Would you like to forage for herbs and other wild edibles? Grab a guidebook, a digital camera, a dental mirror, and set your search patterns!
Foraging or "wild crafting" seems to be regaining popularity thanks to the slow food and eating locally movements. You can't eat much more locally than from your own yard, or neighboring fields and forests. Foraging is fun, healthy, and easier than you might think.
Our increasingly commercial and globalized world places heavy emphasis on "approved," meaning "marketable" produce. In the 21st century, few people know that dandelions, for instance, were brought to North America as a food crop! Regarded (or perhaps more appropriately, disregarded) today as a weed, dandelions are nearly ubiquitous, and their value as a nutritious, flavorful food has not diminished one bit. All that has changed is our perception of it.
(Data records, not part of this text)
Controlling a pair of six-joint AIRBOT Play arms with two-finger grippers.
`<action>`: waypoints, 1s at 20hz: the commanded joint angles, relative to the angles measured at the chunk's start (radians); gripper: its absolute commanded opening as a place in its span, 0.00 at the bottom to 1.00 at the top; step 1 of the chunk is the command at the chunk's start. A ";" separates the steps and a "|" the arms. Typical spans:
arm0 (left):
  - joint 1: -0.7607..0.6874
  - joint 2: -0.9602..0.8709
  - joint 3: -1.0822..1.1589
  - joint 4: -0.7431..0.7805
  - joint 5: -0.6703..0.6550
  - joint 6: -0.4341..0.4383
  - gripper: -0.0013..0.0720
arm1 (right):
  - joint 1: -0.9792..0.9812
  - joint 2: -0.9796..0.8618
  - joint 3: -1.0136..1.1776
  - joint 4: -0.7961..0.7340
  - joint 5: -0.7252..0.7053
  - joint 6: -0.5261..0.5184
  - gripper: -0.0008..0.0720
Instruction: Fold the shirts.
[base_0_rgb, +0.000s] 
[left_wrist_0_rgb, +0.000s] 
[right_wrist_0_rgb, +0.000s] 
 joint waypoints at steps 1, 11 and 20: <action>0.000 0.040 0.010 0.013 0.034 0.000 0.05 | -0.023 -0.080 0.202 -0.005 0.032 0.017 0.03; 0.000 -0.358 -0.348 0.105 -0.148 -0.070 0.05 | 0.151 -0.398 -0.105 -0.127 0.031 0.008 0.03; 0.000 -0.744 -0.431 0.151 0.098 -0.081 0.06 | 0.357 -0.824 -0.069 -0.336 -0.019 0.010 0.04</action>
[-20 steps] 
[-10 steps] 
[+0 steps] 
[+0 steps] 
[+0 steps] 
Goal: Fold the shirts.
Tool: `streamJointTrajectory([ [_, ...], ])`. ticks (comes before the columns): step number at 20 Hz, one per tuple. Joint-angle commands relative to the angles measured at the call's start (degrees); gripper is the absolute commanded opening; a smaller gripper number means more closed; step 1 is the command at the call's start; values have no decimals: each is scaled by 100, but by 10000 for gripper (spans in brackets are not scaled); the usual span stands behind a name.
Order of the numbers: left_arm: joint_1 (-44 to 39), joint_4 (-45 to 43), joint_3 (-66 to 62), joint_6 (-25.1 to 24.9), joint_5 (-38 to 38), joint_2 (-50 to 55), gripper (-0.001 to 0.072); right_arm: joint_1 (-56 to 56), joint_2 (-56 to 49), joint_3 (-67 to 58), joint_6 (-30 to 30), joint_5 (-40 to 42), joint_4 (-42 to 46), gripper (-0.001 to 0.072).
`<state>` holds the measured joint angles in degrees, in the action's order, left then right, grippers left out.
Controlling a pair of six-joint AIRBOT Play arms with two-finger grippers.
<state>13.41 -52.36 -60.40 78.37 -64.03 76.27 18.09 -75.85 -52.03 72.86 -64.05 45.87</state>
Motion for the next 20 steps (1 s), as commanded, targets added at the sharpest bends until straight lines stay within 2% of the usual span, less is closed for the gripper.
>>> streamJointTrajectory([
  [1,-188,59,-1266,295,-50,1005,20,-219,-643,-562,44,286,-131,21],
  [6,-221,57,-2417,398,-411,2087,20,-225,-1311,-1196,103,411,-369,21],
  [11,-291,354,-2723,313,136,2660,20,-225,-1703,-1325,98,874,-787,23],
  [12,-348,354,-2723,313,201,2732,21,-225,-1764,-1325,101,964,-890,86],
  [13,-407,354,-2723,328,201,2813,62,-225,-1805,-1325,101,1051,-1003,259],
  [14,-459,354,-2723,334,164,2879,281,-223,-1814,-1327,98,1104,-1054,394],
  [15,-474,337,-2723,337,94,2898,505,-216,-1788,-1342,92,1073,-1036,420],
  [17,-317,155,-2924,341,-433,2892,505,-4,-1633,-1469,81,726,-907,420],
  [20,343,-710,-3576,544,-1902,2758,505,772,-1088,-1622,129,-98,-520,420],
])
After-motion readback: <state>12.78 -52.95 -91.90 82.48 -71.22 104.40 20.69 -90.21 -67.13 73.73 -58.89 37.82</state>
This is merely one example of wild food that can be found as close as your front yard. Pick up a book on wild edible and medicinal plants for your region, and read the myriad uses of commonly found plants for food, medicine, paint, fabric, and much more. Often the variety of uses for a single plant is staggering!
The first step to wild crafting is to get one or more of these good local guides for your area. This is very important. In fact, if you have a choice of more than one, consider getting them all. Play them off against each other, and you'll find that one will fill gaps in the other. The old adage, "forewarned is forearmed" applies to wild crafting, because often herbs that are not poisonous in and of themselves may have adverse effects on certain people! A good plant guide will warn you of these possibilities. Portable field guides that you can take with you on your hunt are best.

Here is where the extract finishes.